● **Action item**:
Everything from the top of the data below through the line with "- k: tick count" should be duplicated exactly, and nothing past it.

------ Available data ------

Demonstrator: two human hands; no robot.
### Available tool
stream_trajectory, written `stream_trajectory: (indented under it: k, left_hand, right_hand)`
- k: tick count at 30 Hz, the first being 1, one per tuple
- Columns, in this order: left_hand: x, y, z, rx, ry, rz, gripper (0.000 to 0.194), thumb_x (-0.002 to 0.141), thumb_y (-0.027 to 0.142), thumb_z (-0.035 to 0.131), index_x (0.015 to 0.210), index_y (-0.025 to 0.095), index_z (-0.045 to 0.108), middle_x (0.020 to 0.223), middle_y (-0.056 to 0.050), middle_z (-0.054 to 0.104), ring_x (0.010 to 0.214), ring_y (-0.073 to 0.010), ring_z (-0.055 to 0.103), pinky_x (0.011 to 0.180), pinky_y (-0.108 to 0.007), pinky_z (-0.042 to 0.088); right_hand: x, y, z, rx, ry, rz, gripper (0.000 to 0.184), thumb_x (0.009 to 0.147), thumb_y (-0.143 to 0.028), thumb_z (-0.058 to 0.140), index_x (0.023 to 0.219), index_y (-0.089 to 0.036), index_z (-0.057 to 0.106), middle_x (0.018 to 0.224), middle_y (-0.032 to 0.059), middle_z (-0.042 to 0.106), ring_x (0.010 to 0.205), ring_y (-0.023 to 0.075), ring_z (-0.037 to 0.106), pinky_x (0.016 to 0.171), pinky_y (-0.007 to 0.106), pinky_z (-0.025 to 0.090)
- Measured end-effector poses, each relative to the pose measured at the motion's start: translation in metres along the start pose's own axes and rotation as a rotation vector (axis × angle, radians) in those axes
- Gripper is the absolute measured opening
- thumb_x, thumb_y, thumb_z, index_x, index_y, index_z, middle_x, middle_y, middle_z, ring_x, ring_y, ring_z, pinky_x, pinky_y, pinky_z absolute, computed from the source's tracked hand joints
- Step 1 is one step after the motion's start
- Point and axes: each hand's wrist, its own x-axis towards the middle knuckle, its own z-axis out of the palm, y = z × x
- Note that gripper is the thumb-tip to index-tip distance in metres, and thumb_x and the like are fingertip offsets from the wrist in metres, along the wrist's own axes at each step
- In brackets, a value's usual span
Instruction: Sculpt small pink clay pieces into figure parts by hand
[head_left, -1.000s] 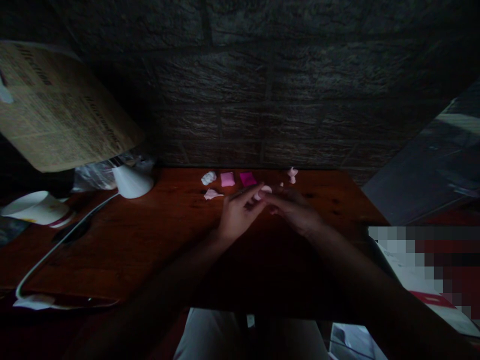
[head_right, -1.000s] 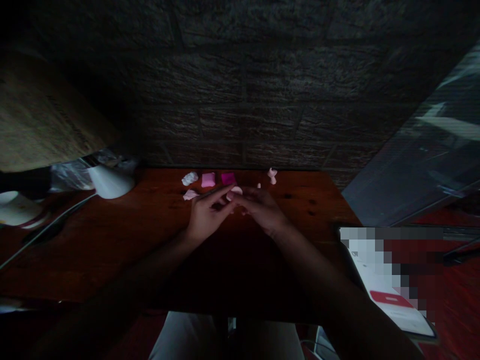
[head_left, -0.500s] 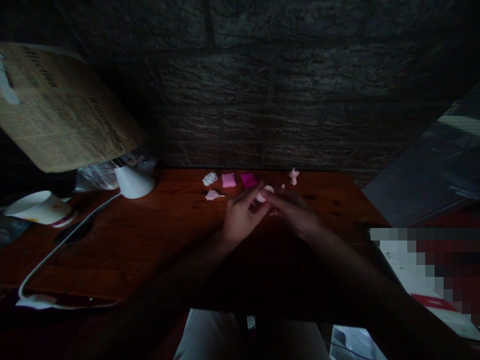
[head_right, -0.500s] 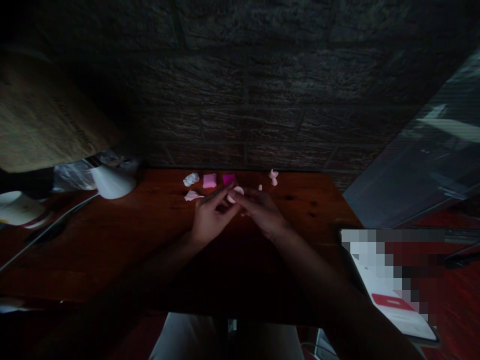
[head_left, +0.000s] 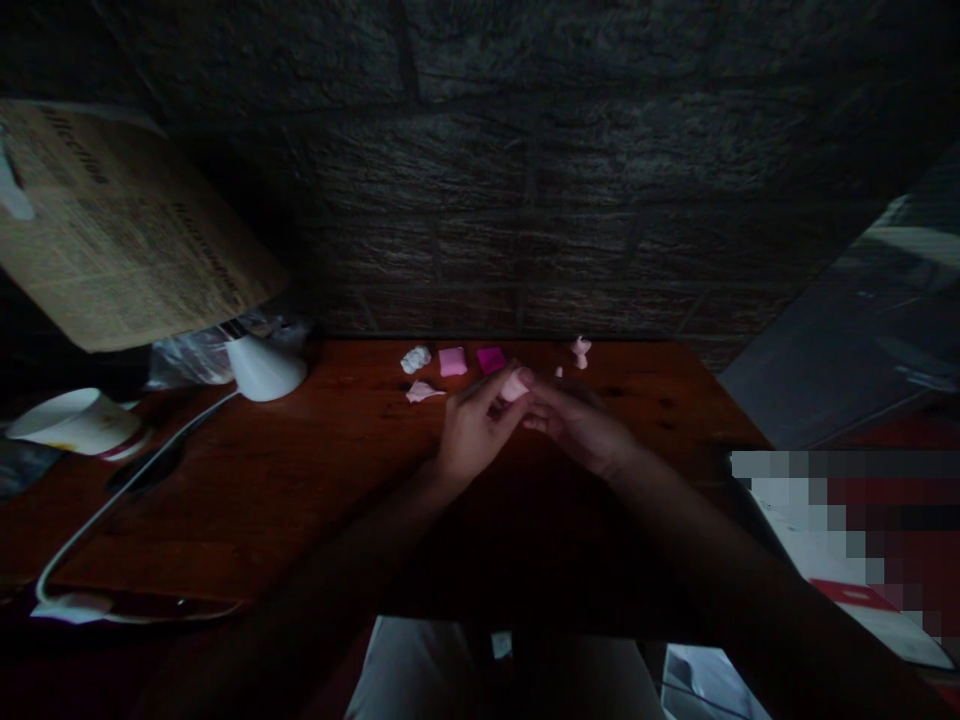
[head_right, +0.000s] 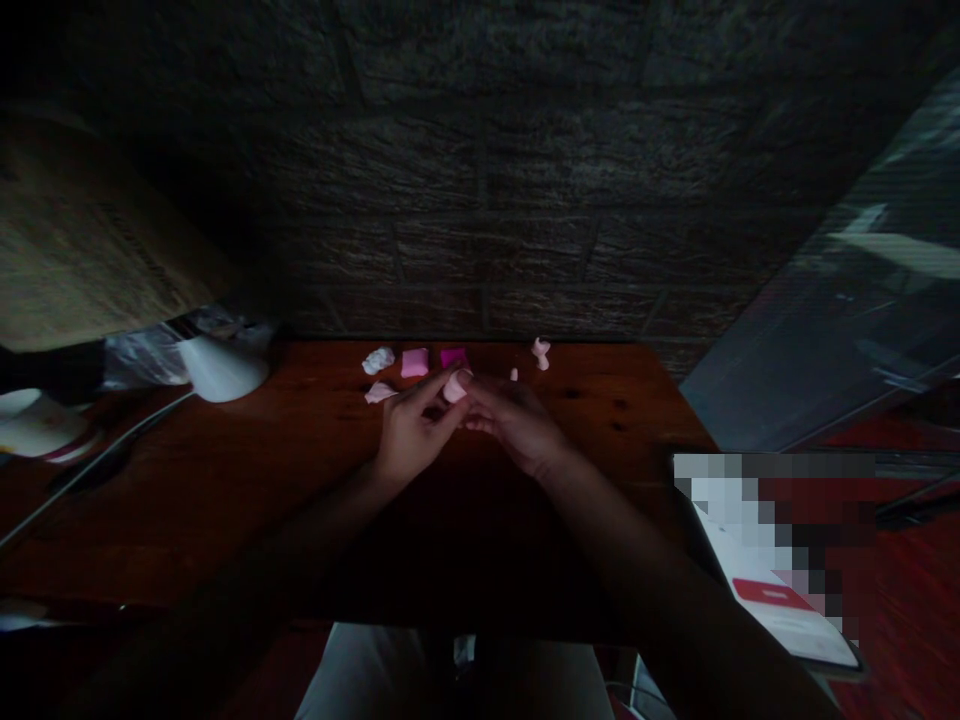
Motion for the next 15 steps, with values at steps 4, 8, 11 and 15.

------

● **Result**:
Demonstrator: two human hands; no robot.
### Available tool
stream_trajectory, written `stream_trajectory: (indented under it: k, left_hand, right_hand)`
- k: tick count at 30 Hz, the first being 1, one per tuple

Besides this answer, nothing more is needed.